Suzanne Firstenberg, the visual artist who created In America, designed the installation to help people make sense of the staggering numbers. Those who lost a loved one to COVID-19 can personalize a flag with their name and a message or make a request through the exhibit’s website for a volunteer to inscribe a flag for them.

When visitors encounter those flags, Firstenberg wants them to think, “Oh my God, this person was a father, a mother, an uncle. The family’s grief must be immense,” she says, speaking two days before the exhibit opened on September 17. “The coworkers, the faith communities, the neighbors, all those concentric circles of grief surrounding that one flag—and then you lift your gaze, and you look at 660,000 other flags. It captures the essence of one family’s grief and yet magnifies it to the nation.”

When Firstenberg was planning the exhibit, she ordered 630,000 flags—preparing for what she thought would be the worst-case scenario.

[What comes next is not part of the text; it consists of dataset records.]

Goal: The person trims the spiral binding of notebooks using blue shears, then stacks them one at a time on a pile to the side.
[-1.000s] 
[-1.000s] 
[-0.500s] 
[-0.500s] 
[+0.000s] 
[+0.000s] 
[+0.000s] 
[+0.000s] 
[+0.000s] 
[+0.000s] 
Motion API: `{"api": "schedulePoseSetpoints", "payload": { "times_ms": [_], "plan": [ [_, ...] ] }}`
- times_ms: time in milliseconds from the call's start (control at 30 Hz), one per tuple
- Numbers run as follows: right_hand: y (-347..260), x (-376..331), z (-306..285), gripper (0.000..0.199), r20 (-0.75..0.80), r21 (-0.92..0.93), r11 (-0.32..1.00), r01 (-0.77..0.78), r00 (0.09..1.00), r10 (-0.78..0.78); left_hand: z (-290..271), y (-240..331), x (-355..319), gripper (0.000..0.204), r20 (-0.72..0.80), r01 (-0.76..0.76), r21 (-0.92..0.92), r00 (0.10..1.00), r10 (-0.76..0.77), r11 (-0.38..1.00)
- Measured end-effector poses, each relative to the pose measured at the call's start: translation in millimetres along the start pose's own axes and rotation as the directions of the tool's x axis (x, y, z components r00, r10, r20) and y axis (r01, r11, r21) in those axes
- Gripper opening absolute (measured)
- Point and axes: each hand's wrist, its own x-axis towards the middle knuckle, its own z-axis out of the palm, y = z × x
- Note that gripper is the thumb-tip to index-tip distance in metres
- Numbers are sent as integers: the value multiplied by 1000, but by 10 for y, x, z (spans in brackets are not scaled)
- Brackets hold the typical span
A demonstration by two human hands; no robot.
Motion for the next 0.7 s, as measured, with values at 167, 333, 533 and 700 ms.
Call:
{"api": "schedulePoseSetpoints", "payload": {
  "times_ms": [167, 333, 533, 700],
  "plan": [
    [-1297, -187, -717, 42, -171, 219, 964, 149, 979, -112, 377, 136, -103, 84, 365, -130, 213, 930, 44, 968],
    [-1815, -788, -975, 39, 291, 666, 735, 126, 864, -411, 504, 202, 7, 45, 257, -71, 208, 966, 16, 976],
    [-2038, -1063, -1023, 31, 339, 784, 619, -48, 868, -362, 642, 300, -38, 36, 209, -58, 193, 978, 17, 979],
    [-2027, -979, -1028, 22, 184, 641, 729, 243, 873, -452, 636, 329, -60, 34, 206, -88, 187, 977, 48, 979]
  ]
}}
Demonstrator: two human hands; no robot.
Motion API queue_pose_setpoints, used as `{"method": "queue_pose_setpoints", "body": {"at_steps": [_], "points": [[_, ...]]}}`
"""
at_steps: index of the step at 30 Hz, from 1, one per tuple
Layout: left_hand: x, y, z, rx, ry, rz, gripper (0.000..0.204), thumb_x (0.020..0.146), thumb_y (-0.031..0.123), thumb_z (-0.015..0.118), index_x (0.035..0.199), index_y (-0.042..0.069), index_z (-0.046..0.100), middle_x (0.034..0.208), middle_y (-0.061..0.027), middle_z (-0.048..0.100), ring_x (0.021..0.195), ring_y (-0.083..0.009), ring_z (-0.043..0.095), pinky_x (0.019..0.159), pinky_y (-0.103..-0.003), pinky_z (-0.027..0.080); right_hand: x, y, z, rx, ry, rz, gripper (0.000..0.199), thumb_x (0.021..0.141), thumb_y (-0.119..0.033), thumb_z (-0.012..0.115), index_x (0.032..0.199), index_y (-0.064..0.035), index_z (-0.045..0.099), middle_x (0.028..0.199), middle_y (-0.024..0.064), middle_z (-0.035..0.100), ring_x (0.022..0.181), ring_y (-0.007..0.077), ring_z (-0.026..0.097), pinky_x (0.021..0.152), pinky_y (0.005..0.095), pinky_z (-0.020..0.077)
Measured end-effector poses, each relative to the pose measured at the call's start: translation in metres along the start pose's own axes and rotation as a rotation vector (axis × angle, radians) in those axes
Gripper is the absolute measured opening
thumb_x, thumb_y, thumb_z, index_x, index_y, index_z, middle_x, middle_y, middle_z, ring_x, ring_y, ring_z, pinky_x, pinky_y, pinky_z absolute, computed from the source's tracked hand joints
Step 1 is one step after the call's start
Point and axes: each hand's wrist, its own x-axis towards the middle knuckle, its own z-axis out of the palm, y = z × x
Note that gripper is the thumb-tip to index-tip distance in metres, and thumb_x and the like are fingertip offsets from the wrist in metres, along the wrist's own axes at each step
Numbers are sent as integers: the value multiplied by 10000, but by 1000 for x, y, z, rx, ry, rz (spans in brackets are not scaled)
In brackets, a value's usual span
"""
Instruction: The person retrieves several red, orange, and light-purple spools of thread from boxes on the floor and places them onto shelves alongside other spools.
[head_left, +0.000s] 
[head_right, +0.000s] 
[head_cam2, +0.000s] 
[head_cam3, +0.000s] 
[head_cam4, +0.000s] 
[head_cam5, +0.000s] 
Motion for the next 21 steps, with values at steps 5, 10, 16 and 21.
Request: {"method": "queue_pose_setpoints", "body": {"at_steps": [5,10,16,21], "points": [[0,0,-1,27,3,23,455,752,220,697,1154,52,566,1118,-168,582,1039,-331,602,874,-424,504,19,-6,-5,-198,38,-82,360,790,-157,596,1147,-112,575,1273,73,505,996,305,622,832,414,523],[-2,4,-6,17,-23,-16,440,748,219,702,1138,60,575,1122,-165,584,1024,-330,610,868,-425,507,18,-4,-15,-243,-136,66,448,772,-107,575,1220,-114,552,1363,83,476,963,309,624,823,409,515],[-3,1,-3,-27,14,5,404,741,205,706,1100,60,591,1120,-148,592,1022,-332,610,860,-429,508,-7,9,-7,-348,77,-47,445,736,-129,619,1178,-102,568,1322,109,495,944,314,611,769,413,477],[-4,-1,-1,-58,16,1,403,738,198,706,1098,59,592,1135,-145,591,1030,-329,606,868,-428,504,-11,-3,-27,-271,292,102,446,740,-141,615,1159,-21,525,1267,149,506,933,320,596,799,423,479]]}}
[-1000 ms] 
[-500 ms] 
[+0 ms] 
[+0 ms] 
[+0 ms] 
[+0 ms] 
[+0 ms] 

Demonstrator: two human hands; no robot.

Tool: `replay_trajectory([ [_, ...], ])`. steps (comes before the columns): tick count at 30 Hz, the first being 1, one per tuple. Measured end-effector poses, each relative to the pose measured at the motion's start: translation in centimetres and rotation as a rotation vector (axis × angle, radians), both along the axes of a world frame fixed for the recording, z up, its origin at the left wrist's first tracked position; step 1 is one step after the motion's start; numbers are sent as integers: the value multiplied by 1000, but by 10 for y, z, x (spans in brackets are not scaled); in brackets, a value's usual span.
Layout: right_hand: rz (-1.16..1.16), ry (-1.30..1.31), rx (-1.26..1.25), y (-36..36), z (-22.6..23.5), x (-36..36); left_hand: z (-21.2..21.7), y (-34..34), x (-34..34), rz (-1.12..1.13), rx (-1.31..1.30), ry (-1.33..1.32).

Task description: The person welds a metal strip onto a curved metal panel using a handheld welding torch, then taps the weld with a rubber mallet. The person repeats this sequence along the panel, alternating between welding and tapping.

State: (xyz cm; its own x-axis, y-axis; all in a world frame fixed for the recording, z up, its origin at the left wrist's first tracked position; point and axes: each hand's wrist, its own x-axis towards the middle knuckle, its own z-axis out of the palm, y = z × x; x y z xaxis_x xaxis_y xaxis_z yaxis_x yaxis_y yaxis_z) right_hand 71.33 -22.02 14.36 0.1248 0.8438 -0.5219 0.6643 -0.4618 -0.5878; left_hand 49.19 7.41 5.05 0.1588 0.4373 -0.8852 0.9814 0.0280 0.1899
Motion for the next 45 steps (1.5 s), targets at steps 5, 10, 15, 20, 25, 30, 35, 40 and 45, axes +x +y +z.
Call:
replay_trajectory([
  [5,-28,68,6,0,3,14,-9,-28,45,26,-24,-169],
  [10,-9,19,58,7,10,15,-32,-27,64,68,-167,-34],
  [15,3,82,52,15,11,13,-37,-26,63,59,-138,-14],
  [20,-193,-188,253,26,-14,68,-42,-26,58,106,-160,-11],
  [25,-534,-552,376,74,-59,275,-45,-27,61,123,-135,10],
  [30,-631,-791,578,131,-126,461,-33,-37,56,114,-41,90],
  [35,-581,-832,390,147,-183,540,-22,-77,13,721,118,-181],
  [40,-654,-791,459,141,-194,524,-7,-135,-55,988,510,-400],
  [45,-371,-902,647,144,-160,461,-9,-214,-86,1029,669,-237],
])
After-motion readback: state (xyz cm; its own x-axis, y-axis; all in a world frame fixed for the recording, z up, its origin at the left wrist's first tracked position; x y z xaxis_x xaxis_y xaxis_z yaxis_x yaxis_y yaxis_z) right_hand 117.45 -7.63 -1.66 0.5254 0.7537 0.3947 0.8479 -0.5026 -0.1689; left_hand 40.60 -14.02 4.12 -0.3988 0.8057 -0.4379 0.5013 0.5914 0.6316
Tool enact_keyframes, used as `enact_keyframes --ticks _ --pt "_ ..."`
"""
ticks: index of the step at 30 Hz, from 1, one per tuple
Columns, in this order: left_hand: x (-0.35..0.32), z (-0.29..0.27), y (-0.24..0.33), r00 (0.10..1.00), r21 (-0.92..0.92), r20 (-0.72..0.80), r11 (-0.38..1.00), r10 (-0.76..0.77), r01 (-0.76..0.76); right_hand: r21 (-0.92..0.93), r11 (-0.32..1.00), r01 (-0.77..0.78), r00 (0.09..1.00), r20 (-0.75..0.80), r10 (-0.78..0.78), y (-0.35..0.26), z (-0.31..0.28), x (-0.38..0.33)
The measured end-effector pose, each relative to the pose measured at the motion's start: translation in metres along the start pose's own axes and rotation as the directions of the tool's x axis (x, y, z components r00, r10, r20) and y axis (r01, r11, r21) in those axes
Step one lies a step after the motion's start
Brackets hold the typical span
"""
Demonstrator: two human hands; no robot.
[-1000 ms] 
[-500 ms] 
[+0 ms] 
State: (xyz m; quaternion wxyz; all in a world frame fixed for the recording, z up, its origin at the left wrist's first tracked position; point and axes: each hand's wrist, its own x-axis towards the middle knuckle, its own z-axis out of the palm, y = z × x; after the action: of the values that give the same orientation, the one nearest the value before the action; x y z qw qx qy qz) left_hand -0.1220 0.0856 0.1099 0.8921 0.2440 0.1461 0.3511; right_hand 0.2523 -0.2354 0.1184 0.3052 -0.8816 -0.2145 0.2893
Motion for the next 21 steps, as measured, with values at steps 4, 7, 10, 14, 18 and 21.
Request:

Soon she realized she’d have to order many more. On opening day, the death toll surpassed 670,000. Three days before the exhibit's live-streamed closing ceremony on October 3, it’s topped 693,000.

It would have been easy, says Wilkes, to make an image that dwelled upon the darkness of so much death. But Firstenberg created the installation to appeal to our common humanity, so “I wanted the image to reflect the sense of hope that we’re going to come forward out of this,” he says. “It’s a moment of reflection. And maybe a moment when we need to come together.”